Climate marketing

Sept. 29, 2014
US Treasury Sec. Jacob L. Lew has an unenviable job. Apparently, he has been placed in charge of marketing the economic dimensions of President Barack Obama's campaign against climate change.

US Treasury Sec. Jacob L. Lew has an unenviable job. Apparently, he has been placed in charge of marketing the economic dimensions of President Barack Obama's campaign against climate change. So the official responsible for promoting economic growth and managing national finances must say things like this, at a Brookings Institute forum on Sept. 22: "As an economic matter, the cost of inaction [on climate change] is far greater than the cost of action."

That's quite a statement. "Action," of course, means replacing low-cost, abundant energy with high-cost, scarcer alternatives. And action sufficient to affect globally averaged temperature doesn't mean adjustment at the edges of energy consumption. Influencing temperature, if it's possible, requires bottom-to-top energy transition-from cheap to expensive. The "cost of action" thus would be very high. And the oft-promised offsets-green jobs, government-sponsored infrastructure-are delusional. Natural laws provide no painless route to a low-carbon energy utopia. Indeed, the certain, immense costs of Lew's "action" would not survive the inevitable political backlash.

Cost of inaction

And the Treasury secretary's "cost of inaction" is questionable. According to the White House Council of Economic Advisers, Lew told the Brookings group, if observed warming above preindustrial levels reached 3° C. instead of 2° C., "there could be a 1% decrease in global output annually." Really? Against the costs of foreswearing not only cheap energy in large amounts but also wealth from developing oil, gas, and coal resources, that seems minor.

The rest of Lew's argument amounts to blaming fossil energy for weather. Floods and drought threaten crops and livestock productivity in parts of the country. "The extreme climate conditions that we are facing now and expect to face in coming decades" jeopardize water and sewer systems, power plants and grids, and roads and airports designed for greater clemency. Superstorm Sandy closed tunnels and bridges and flooded parts of the subway system in New York City. High temperatures and pollution degrade health. "Extreme heat will also lead to more health-related illness," Lew said. "When the federal government has to step in and do things like provide disaster relief, crop and flood insurance, protection from wildfires, and health care, taxpayers pay the cost."

Lew made no attempt to isolate the human influence in these phenomena or, beyond that, the role of human use of fossil energy. Doing so is impossible. People certainly affect climate, especially by burning oil, gas, and coal. They must contribute something to observed warming. But Superstorm Sandy, floods, drought, wildfires, and all the rest have origins in much more than the carbon dioxide released by human activity. And about most of those origins, people can do precious little. They can, however, impoverish themselves by pretending otherwise.

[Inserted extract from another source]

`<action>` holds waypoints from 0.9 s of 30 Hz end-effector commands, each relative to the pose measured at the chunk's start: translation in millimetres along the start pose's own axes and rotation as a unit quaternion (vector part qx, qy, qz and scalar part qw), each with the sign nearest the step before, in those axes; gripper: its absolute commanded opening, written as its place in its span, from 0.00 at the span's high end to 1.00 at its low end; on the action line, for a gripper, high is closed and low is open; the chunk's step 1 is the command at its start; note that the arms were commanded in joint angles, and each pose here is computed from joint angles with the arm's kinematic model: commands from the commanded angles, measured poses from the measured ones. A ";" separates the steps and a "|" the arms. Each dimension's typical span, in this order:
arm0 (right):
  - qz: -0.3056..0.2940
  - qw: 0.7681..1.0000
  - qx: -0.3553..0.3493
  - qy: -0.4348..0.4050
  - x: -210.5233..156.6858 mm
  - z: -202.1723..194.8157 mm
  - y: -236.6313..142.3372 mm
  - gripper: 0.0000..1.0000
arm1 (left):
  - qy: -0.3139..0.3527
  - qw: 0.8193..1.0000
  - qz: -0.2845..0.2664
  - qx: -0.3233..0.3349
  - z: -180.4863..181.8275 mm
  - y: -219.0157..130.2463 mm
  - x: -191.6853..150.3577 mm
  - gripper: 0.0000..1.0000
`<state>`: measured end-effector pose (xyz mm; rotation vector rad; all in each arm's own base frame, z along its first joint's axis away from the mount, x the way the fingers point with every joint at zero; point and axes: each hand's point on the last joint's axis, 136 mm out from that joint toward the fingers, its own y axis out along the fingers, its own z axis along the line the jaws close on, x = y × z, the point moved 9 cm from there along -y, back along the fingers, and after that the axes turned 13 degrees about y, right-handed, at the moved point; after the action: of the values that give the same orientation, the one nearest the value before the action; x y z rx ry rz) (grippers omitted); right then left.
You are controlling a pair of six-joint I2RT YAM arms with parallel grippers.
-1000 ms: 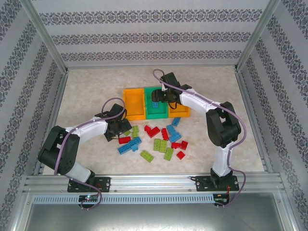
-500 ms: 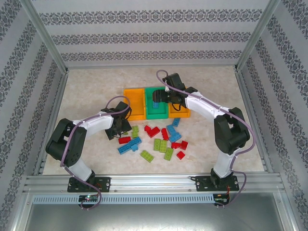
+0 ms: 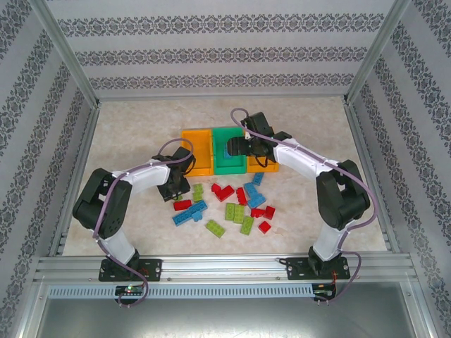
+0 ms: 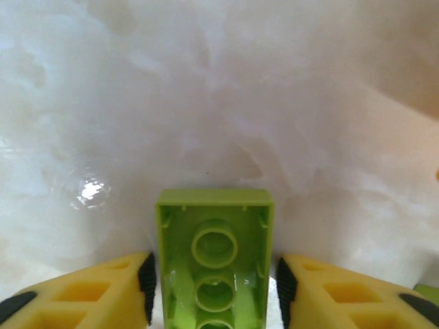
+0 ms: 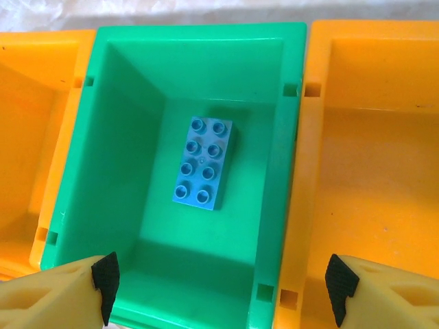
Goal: Sort the legos into containers by color
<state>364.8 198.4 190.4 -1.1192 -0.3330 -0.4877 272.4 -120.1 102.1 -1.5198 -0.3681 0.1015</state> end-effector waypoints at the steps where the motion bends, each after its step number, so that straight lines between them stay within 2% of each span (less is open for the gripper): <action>1: -0.016 1.000 -0.009 -0.006 2.9 -4.8 -15.6 0.18 | 0.011 0.999 0.011 -0.038 -18.2 18.4 -1.4 0.56; 5: -0.015 1.000 -0.014 -0.008 -1.0 -7.9 -18.4 0.18 | 0.015 0.999 0.012 -0.040 -17.8 17.2 -1.9 0.65; 10: -0.016 1.000 -0.014 -0.011 -5.3 -10.5 -23.7 0.18 | 0.024 0.999 -0.005 -0.032 -11.0 5.2 -3.1 0.66; 16: -0.013 1.000 -0.011 -0.012 -12.7 -13.9 -34.8 0.19 | 0.035 0.997 -0.053 -0.036 -5.6 -33.5 5.1 0.65; 23: 0.037 0.999 -0.008 -0.037 -51.4 -6.3 -44.9 0.22 | 0.068 0.988 -0.125 -0.053 -15.6 -90.5 32.2 0.64; 27: 0.063 0.997 -0.007 -0.050 -81.8 -7.2 -53.3 0.21 | 0.098 0.980 -0.162 -0.061 -28.4 -110.4 52.5 0.62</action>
<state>291.0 191.9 191.9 -1.1568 -0.3614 -0.3764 309.2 -136.7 206.7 -1.6123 -0.5203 -0.2440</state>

Lew, of course, was laying the intellectual groundwork-such as it was-for Obama's speech on climate change a day later at the United Nations. "We cannot condemn our children, and their children, to a future that is beyond their capacity to repair," the president declared. "Not when we have the means-the technological innovation and the scientific imagination-to begin the work of repairing it right now."

Arguments failing

This is typical. The old arguments are failing. The economic case Lew tried to make crumbles as prosperity yields to political ambition where governments, such as in Australia and parts of Europe and Canada, first sacrificed their economies to climate leadership and now suffer politically. And science becomes less and less compelling as temperature measurements discredit theories underlying fear of more and more "extreme heat." With observable reality eroding his program, Obama thus tries a popular tactic of modern propaganda, appealing to "our children."

If climate change represents a serious threat-and it might-the subject deserves serious discussion, including about the physics of climate and energy and about real costs borne by real people. Speeches like those by Lew and Obama, with their assertions so starkly in conflict with simple experience, don't meet that standard.